Safeguarding the Thai Economy from Chinese Goods and Grey Capital

PBO has issued several recommendations to manage both the flood of Chinese imports and the growing threat of grey Chinese capital:

  • Diversify Export Markets & Upgrade Domestic Production

Thailand’s growing trade deficit with China underscores an overreliance on the Chinese economy, exposing the country to fluctuations in Chinese trade policies. To reduce dependence, Thailand should explore new export markets and focus on developing high-value products, particularly in sectors like machinery and electronics, to offset imports from China.

  • Ensure Fair Competition & Raise Product Standards

The surge of cheap, often low-quality Chinese goods has created unfair competition, making it difficult for Thai producers to survive. The government should support domestic innovation and technology development to improve competitiveness. Simultaneously, import quality standards must be tightened to protect local industries and maintain long-term production standards.
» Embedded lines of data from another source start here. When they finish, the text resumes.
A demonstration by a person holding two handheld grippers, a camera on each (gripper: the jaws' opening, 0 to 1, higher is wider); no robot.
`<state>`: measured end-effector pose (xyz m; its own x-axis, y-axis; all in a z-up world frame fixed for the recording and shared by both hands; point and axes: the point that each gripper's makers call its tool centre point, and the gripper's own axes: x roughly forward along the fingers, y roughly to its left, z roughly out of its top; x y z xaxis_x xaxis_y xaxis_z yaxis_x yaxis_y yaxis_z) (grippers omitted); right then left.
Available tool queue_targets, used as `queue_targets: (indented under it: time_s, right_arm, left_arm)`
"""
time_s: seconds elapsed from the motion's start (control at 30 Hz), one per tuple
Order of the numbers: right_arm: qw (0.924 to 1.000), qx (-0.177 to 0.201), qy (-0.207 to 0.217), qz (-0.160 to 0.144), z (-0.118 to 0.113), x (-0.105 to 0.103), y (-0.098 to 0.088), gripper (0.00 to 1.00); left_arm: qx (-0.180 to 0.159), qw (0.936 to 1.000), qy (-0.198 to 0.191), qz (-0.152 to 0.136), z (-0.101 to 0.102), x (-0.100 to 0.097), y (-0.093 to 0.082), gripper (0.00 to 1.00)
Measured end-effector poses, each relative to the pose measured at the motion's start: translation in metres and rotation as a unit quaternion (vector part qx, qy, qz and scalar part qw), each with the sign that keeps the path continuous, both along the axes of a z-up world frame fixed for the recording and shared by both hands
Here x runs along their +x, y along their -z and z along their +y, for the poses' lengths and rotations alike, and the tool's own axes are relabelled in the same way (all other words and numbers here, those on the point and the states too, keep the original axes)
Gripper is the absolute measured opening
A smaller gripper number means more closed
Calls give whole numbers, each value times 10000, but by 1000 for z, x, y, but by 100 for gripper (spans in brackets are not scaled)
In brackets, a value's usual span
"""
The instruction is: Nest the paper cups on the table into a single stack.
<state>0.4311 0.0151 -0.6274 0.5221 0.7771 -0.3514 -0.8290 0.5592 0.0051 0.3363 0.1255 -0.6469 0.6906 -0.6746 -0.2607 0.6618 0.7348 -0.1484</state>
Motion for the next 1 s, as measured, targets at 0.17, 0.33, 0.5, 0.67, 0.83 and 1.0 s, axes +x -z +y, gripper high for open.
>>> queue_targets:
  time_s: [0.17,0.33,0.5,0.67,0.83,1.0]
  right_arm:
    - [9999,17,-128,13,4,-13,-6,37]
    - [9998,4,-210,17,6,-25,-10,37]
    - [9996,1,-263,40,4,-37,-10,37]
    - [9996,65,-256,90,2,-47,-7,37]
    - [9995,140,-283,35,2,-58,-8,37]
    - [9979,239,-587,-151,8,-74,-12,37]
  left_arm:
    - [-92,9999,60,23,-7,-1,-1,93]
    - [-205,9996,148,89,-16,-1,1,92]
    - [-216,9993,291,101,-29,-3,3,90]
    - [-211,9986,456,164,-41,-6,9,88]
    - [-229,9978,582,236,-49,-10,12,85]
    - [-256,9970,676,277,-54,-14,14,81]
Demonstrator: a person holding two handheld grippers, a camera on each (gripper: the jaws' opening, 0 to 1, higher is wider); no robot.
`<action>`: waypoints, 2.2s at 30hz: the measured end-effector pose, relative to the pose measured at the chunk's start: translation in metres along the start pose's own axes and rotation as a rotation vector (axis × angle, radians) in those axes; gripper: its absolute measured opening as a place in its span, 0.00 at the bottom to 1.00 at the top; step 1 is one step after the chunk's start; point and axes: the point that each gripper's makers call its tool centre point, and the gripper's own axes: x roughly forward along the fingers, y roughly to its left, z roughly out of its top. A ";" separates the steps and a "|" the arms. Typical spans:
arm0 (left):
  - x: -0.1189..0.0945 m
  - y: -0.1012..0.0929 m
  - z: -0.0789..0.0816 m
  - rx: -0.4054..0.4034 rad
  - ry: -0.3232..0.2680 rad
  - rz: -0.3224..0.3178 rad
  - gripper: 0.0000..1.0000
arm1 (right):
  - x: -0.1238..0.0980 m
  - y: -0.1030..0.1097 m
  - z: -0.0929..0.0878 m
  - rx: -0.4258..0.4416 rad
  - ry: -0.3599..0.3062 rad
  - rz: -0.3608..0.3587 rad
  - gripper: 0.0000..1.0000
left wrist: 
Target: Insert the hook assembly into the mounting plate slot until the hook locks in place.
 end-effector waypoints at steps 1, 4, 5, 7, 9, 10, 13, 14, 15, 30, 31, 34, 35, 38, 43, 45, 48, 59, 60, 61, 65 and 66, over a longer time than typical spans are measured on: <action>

  • Close Legal Loopholes & Distinguish Between Legal and Grey Capital

The grey capital phenomenon reveals serious weaknesses in law enforcement, such as the use of Thai nominees and the complicity of certain government officials. There is an urgent need for stricter monitoring and legal action. Crucially, a clear distinction must be made between legitimate Chinese investment and grey capital, ensuring targeted, efficient regulation. Failure to do so may undermine investor confidence and damage the credibility of Thailand’s economic system.